___ Data ___
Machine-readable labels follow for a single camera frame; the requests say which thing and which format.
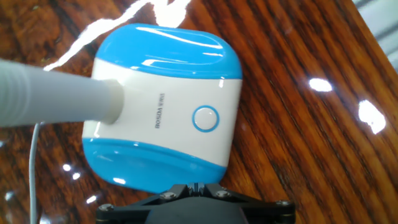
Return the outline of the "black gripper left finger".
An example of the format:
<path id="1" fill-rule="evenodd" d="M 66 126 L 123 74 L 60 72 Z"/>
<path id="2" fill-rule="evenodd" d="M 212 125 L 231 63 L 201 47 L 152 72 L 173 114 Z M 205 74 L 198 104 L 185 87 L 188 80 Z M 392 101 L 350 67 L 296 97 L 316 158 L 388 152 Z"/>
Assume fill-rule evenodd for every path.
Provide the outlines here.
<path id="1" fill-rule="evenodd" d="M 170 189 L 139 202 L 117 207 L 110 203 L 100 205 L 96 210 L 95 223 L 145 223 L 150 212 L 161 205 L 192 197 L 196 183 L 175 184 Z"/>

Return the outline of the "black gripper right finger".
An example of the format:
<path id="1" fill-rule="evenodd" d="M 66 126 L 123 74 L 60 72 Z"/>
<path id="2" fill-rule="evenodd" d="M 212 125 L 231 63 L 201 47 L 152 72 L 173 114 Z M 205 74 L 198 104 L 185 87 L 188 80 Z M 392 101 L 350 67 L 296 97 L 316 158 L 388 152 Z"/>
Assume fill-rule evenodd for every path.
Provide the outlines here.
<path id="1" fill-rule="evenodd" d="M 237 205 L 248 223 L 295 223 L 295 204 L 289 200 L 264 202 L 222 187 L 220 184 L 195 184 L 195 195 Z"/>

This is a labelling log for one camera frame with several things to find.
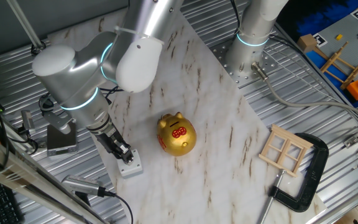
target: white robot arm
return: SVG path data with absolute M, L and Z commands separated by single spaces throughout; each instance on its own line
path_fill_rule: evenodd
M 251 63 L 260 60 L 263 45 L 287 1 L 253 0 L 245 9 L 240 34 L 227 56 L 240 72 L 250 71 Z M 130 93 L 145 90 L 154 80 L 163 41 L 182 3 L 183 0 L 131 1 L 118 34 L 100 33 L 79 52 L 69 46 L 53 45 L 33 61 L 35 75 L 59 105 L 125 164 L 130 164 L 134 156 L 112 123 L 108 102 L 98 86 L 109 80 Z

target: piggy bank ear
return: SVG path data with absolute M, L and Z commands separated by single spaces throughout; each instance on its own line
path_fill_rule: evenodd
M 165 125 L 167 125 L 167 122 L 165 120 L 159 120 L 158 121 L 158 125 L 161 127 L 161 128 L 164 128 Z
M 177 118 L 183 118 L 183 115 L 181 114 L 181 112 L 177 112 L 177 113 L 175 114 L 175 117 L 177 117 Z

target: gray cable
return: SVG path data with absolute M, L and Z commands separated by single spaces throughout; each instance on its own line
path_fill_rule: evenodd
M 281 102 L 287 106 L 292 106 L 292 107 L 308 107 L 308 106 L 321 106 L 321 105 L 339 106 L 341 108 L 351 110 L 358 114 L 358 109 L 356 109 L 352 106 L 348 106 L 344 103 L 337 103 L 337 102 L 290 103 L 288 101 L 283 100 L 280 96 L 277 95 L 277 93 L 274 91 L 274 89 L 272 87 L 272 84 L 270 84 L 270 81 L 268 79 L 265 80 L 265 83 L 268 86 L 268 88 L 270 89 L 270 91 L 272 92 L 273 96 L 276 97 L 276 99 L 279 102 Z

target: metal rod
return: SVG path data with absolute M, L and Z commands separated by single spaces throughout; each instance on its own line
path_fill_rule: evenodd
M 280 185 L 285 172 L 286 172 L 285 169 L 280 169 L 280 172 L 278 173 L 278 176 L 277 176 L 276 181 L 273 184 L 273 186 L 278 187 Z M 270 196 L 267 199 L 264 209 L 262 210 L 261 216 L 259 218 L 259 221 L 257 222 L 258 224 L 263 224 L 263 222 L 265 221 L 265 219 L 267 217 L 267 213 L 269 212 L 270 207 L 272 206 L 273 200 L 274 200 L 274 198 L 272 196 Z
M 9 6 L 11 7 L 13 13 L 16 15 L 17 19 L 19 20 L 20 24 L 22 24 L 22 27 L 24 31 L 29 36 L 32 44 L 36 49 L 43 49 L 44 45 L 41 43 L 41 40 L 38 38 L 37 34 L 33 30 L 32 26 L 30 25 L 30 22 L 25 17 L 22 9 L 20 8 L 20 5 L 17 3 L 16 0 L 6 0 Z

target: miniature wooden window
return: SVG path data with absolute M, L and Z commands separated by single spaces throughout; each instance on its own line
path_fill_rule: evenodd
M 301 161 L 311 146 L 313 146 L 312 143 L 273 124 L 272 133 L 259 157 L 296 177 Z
___
# What is required
Reproduce the final stretch of the data above: every line from the one holding "target: miniature wooden window" through the end, inclusive, exactly as written and nothing else.

# Expected answer
target: miniature wooden window
return: SVG path data with absolute M, L and Z commands separated by single spaces throughout; each instance on its own line
path_fill_rule: evenodd
M 301 161 L 311 146 L 313 146 L 312 143 L 273 124 L 272 133 L 259 157 L 296 177 Z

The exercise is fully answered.